Per Legambiente ed altre ong internazionali presenti a Dhoa una soluzione di buon senso esiste: “ma restano ancora da sciogliere alcuni nodi giuridici per risolvere la questione spinosa del surplus di emissioni di CO2 dei Paesi industrializzati - ha spiegato Wael Hmaidan, direttore di Climate action network -. Se si continua a consentire la possibilità di vendere sul mercato delle emissioni di CO2 le quote in eccesso, si rischia di rendere virtuali gli impegni di riduzione dei paesi acquirenti”.

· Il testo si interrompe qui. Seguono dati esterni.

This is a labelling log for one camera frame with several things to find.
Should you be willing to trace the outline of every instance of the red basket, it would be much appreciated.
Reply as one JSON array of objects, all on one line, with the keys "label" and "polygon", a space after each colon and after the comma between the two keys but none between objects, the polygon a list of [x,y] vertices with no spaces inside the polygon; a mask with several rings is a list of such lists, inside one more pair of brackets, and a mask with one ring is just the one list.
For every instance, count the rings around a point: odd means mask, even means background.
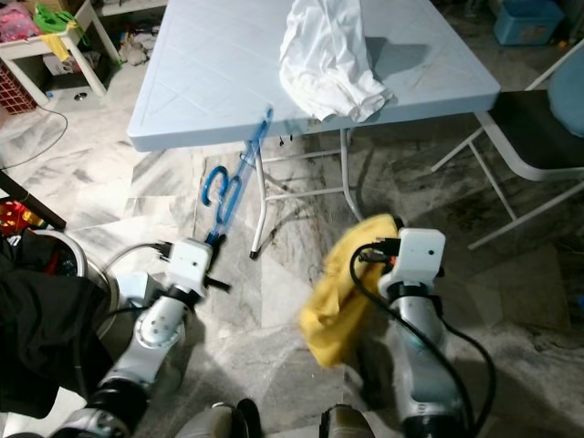
[{"label": "red basket", "polygon": [[9,114],[29,112],[37,106],[30,94],[2,62],[0,62],[0,105]]}]

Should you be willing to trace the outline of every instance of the clothes pile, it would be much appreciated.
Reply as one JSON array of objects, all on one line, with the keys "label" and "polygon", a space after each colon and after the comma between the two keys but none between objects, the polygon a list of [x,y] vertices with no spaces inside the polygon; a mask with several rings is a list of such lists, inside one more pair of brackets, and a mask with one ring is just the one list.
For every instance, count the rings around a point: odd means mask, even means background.
[{"label": "clothes pile", "polygon": [[392,93],[370,69],[360,0],[296,0],[280,48],[280,81],[311,116],[364,121]]},{"label": "clothes pile", "polygon": [[61,256],[29,230],[0,240],[0,412],[43,418],[59,386],[87,396],[112,365],[95,334],[109,296]]}]

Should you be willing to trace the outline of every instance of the black chair seat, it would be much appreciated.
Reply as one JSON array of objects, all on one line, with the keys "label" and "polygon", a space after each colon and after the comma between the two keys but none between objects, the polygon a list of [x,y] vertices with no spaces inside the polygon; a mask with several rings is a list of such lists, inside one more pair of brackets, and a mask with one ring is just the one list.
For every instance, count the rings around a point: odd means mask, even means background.
[{"label": "black chair seat", "polygon": [[526,164],[541,170],[584,167],[584,139],[554,117],[545,90],[501,93],[489,114]]}]

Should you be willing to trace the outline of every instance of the black cable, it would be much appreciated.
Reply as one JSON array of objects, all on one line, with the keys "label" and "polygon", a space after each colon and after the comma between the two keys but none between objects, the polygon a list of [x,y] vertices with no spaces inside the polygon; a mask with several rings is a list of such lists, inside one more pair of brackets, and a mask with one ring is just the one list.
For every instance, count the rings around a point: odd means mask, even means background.
[{"label": "black cable", "polygon": [[88,310],[89,306],[89,295],[85,302],[85,307],[83,312],[79,312],[77,316],[76,332],[74,333],[73,341],[73,368],[75,370],[75,375],[77,377],[77,382],[79,385],[79,395],[85,400],[89,400],[88,386],[85,382],[85,375],[83,373],[83,363],[81,360],[81,329],[83,327],[83,318]]},{"label": "black cable", "polygon": [[112,310],[110,313],[106,314],[105,317],[103,317],[103,319],[101,320],[101,323],[99,324],[98,327],[103,326],[106,322],[108,322],[108,319],[115,317],[116,315],[120,315],[122,313],[141,313],[144,310],[146,310],[149,307],[143,307],[143,308],[118,308],[117,310]]},{"label": "black cable", "polygon": [[170,244],[169,242],[143,242],[141,244],[129,246],[126,249],[123,249],[122,251],[117,253],[114,257],[112,257],[108,261],[108,263],[106,263],[101,268],[101,270],[104,273],[107,273],[111,269],[111,267],[114,266],[116,263],[118,263],[123,257],[127,256],[130,253],[133,253],[134,251],[136,251],[138,249],[152,248],[152,249],[155,249],[159,252],[162,252],[162,251],[164,251],[165,246],[168,246],[168,252],[170,253],[170,247],[172,247],[172,244]]},{"label": "black cable", "polygon": [[418,330],[406,319],[403,319],[402,315],[400,315],[398,311],[392,309],[390,307],[390,304],[387,303],[384,299],[372,294],[365,286],[363,286],[360,279],[357,277],[354,266],[355,260],[357,260],[357,257],[360,255],[362,251],[366,249],[375,249],[377,246],[378,246],[377,244],[362,245],[359,248],[357,248],[357,251],[353,253],[349,262],[350,277],[353,280],[353,283],[355,283],[355,286],[357,287],[359,292],[363,294],[365,297],[367,297],[375,306],[377,306],[377,308],[389,314],[393,319],[395,319],[398,323],[400,323],[402,326],[407,328],[413,335],[415,335],[416,338],[418,338],[422,342],[422,344],[424,344],[424,346],[434,355],[436,360],[448,372],[448,374],[453,379],[454,385],[456,386],[456,389],[460,393],[460,396],[463,400],[464,416],[467,423],[466,431],[469,434],[469,436],[473,436],[471,435],[472,430],[475,429],[473,404],[471,402],[470,396],[468,395],[468,391],[464,386],[464,382],[461,379],[460,375],[458,374],[458,371],[456,371],[456,369],[453,367],[450,361],[443,355],[443,353],[438,349],[438,347],[436,347],[436,345],[426,337],[426,335],[424,335],[420,330]]},{"label": "black cable", "polygon": [[485,402],[483,403],[483,408],[479,413],[479,416],[474,424],[474,429],[472,430],[472,436],[477,436],[483,426],[485,425],[486,419],[491,412],[491,408],[493,408],[493,402],[495,401],[495,393],[496,393],[496,368],[493,359],[486,351],[485,347],[483,347],[476,339],[471,338],[467,334],[463,333],[462,331],[457,330],[456,328],[448,325],[448,323],[442,320],[442,323],[446,327],[448,331],[450,331],[456,337],[465,340],[470,345],[472,345],[480,354],[483,356],[483,359],[486,364],[486,370],[489,376],[489,383],[486,390]]},{"label": "black cable", "polygon": [[53,111],[51,109],[46,109],[46,108],[43,108],[41,106],[38,106],[38,107],[41,108],[43,111],[50,112],[52,114],[57,114],[58,116],[61,116],[63,118],[63,120],[65,121],[65,128],[63,128],[63,130],[61,131],[61,133],[59,134],[59,136],[51,144],[49,144],[48,146],[46,146],[46,148],[44,150],[42,150],[41,152],[39,152],[39,153],[33,155],[32,157],[24,160],[23,162],[18,162],[16,164],[10,164],[8,166],[4,166],[4,167],[0,168],[0,171],[6,171],[8,169],[14,169],[15,167],[22,166],[23,164],[27,164],[28,162],[33,161],[35,158],[40,157],[43,153],[47,152],[49,149],[51,149],[53,146],[55,146],[58,143],[58,141],[61,140],[61,138],[63,138],[63,136],[65,135],[65,132],[67,131],[67,128],[69,126],[69,120],[67,119],[67,117],[65,116],[65,114],[61,114],[60,112],[56,112],[56,111]]}]

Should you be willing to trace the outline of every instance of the table leg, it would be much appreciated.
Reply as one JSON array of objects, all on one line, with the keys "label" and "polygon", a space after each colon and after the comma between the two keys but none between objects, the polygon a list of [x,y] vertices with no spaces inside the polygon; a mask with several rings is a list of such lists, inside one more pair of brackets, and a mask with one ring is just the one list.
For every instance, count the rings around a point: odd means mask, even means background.
[{"label": "table leg", "polygon": [[85,79],[88,80],[89,86],[91,87],[93,92],[97,94],[99,97],[103,98],[107,93],[106,88],[103,86],[98,76],[95,74],[95,71],[93,71],[93,68],[91,68],[89,62],[85,59],[81,51],[75,44],[73,44],[72,41],[68,40],[65,42],[65,44],[69,51],[71,52],[71,55],[73,55],[73,58],[79,64],[79,68],[81,68],[83,76],[85,76]]},{"label": "table leg", "polygon": [[260,239],[262,238],[262,231],[264,231],[264,223],[266,222],[266,180],[264,179],[264,165],[262,164],[261,151],[258,151],[255,157],[255,173],[257,174],[257,182],[259,184],[260,204],[254,242],[252,243],[252,250],[249,253],[249,258],[252,260],[256,260],[259,256]]},{"label": "table leg", "polygon": [[93,9],[91,10],[91,23],[93,23],[95,30],[98,32],[99,39],[103,43],[106,52],[108,52],[109,58],[115,63],[120,61],[120,53],[118,53],[118,50],[116,50],[116,47],[111,42],[110,36],[106,32],[106,29],[103,28],[103,25],[99,21],[98,15]]},{"label": "table leg", "polygon": [[36,197],[30,194],[4,172],[0,172],[0,188],[8,193],[12,199],[19,201],[24,207],[46,221],[53,228],[57,230],[65,228],[67,223],[63,218],[38,201]]},{"label": "table leg", "polygon": [[349,205],[355,217],[357,217],[358,221],[363,220],[363,213],[360,211],[359,207],[353,201],[353,198],[350,195],[349,190],[349,166],[348,166],[348,159],[349,154],[347,151],[349,143],[349,130],[340,130],[340,170],[342,173],[343,179],[343,193],[345,193],[345,199],[347,200],[347,204]]},{"label": "table leg", "polygon": [[15,61],[12,59],[3,59],[3,61],[38,105],[48,104],[49,100],[45,93],[43,93],[43,91],[37,87],[37,85],[32,80],[30,80],[30,78],[24,71],[22,71],[22,69],[16,64]]}]

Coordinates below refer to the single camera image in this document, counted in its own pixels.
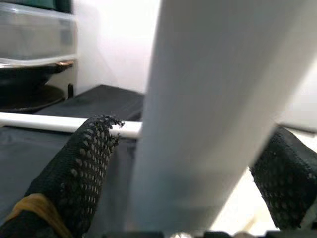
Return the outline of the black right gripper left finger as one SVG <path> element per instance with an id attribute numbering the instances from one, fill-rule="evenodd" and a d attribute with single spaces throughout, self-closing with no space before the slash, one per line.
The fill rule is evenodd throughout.
<path id="1" fill-rule="evenodd" d="M 33 179 L 0 228 L 3 238 L 81 238 L 89 230 L 123 122 L 86 120 Z"/>

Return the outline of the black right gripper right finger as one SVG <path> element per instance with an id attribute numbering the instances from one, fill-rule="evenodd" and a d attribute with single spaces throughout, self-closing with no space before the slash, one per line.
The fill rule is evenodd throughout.
<path id="1" fill-rule="evenodd" d="M 277 228 L 317 228 L 315 151 L 278 126 L 249 169 Z"/>

Altra decisione fondamentale per il buon esito di Doha riguarda gli aiuti ai Paesi poveri. “Per sostenere i loro impegni di riduzione e di adattamento ai cambiamenti climatici in corso nel periodo di transizione 2013-2015 occorre un sostegno finanziario annuo di almeno 10-15 miliardi di dollari” ha spiegato Samantha Smith, responsabile Global climate and energy work del Wwf. “Serve, infine - ha concluso Albrizio - l’eliminazione entro il 2020 dei sussidi ai combustibili fossili. Si tratta di circa 800 miliardi di dollari l’anno che potrebbero essere invece destinati a sostenere azioni a favore delle energie rinnovabili. Oltre 110 Paesi si sono già espressi a favore di una decisione ormai non più rinviabile”.
Staremo a vedere, ma una cosa è certa: Doha in questi ultimi 5 giorni di lavoro deve inviare segnali importanti sul fatto che il mondo possa ancora riuscire a mantenere il riscaldamento entro limiti tollerabili, oppure chiarire se siamo diretti verso un grave caos climatico che relegherà l’ambiente a “far notizia” solo in concomitanza di catastrofi sempre meno naturali e sempre più diverse da un normale cambio di stagione.